An unpatched security flaw has been discovered in Fortinet’s WAF (Web Application Firewall). This vulnerability can be exploited by remote attackers to execute malicious commands.

About The Vulnerability

An OS command injection vulnerability in FortiWeb’s management interface (version 6.3.11 and prior) can allow a remote, authenticated attacker to execute arbitrary commands on the system, via the SAML server configuration page,” said Rapid7, a cybersecurity firm, in an advisory that was published on Tuesday. “This vulnerability appears to be related to CVE-2021-22123, which was addressed in FG-IR-20-120.”

The discovery was made in June 2021. The patch is expected to be released in August 2021 with Fortiweb version 6.4.1.

What Can The Attackers Do?

This vulnerability has not yet been assigned to a CVE identifier but it still scores 8.7 on the CVSS scoreboard.
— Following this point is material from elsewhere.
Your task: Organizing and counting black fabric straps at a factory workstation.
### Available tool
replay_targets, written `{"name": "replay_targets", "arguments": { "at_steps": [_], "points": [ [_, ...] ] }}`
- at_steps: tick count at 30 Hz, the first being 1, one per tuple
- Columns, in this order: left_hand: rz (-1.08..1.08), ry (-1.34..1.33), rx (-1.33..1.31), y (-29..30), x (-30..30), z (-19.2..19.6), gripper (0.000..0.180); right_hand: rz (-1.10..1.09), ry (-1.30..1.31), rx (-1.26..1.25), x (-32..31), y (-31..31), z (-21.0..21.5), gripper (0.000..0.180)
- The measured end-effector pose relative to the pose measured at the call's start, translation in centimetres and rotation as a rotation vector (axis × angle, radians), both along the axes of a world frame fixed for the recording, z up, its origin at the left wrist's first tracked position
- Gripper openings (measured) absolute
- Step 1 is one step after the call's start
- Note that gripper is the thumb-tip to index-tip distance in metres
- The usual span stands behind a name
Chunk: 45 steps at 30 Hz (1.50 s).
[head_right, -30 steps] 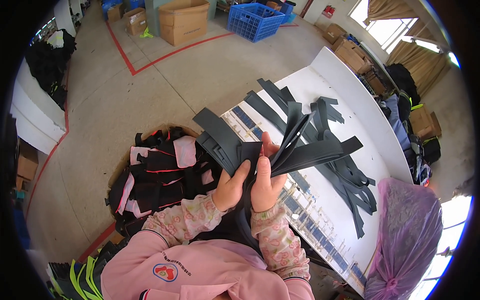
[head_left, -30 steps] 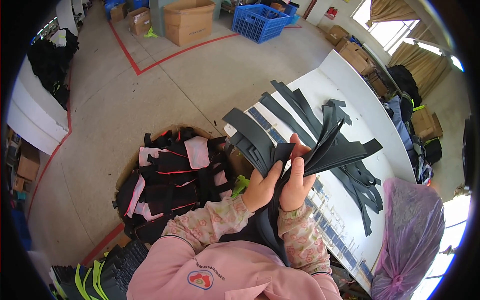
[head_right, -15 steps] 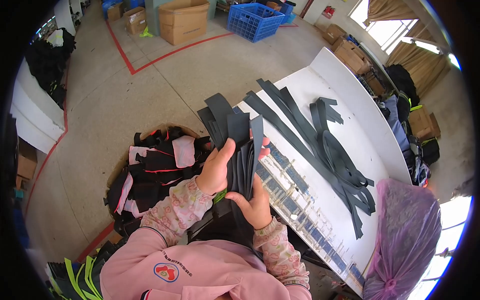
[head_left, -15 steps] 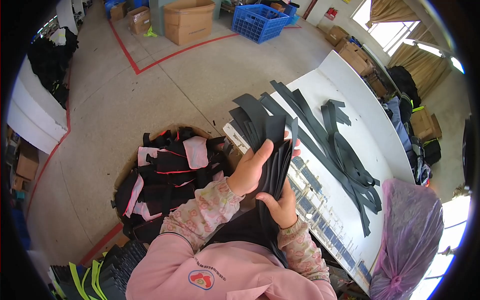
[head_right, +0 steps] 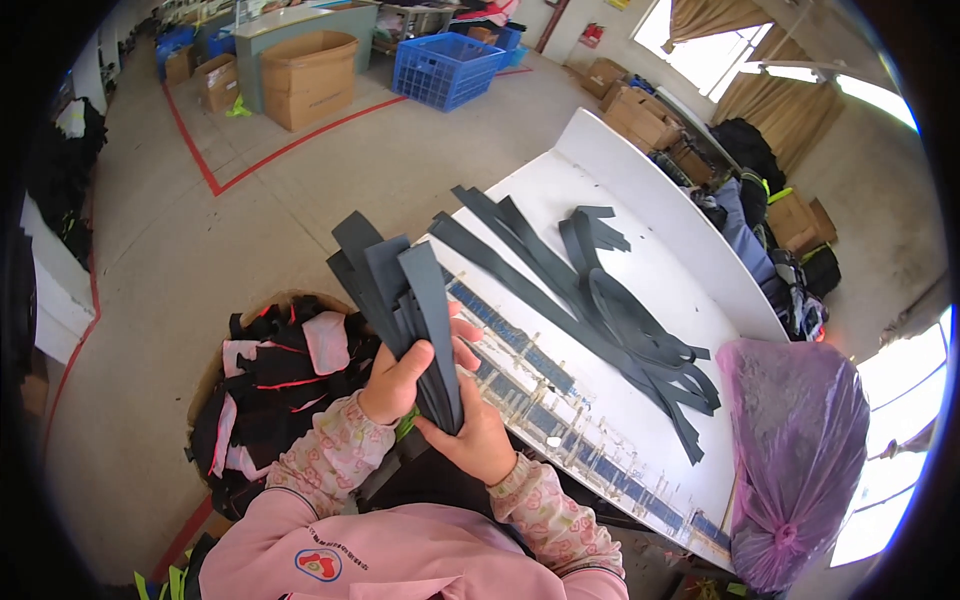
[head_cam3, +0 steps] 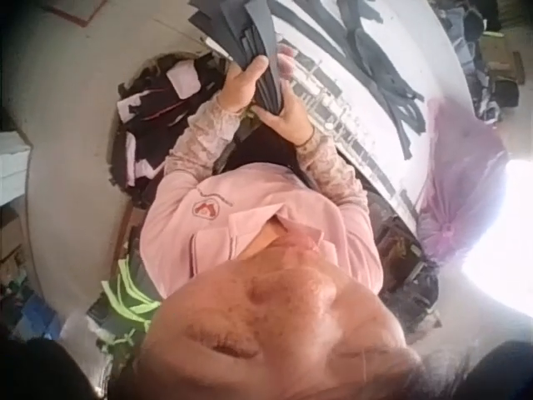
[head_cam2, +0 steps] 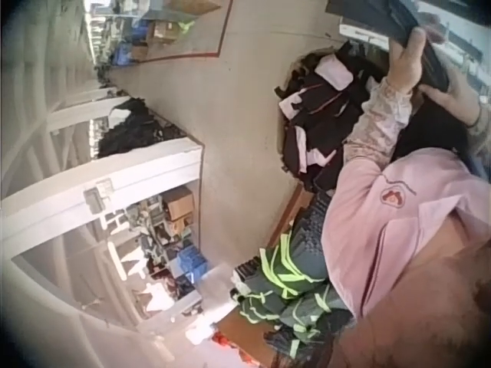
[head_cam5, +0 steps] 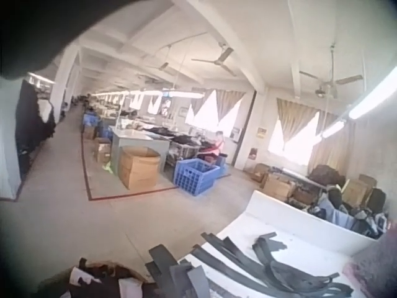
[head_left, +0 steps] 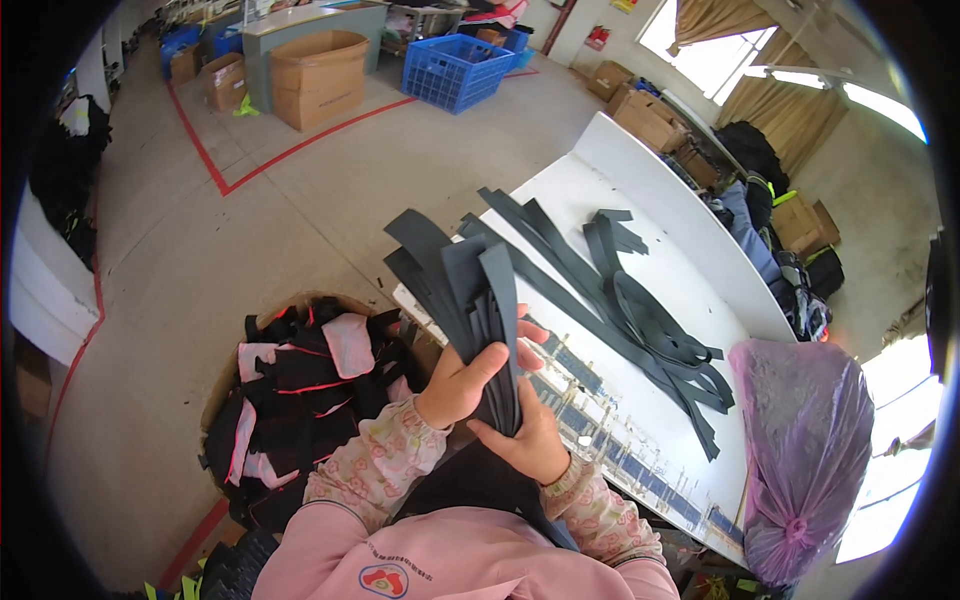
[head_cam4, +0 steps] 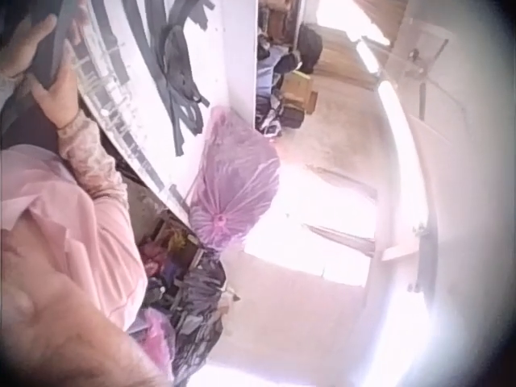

Proper exploitation of the vulnerability will allow the attacker to execute commands impersonating as the primary user on the system via SAML server configuration pages.

“An attacker can leverage this vulnerability to take complete control of the affected device, with the highest possible privileges,” as said by Tod Beardsley of Rapid7. “They might install a persistent shell, crypto mining software, or other malicious software. In the unlikely event, the management interface is exposed to the internet, they could use the compromised platform to reach into the affected network beyond the DMZ.”

For the attackers to successfully exploit the flaw, authentication is required, said Rapid7. However, the attackers can use authentication bypass flaws like CVE-2020-29015. For the time being, the customers are requested to block access to untrustworthy networks from Fortiweb’s device’s management interface. Direct exposure of the device to the internet should also be prevented.

Final Notes

No evidence has yet been discovered of the security vulnerability being exploited. However, it must be kept in mind that unpatched Fortinet servers have been targeted by attackers in the past.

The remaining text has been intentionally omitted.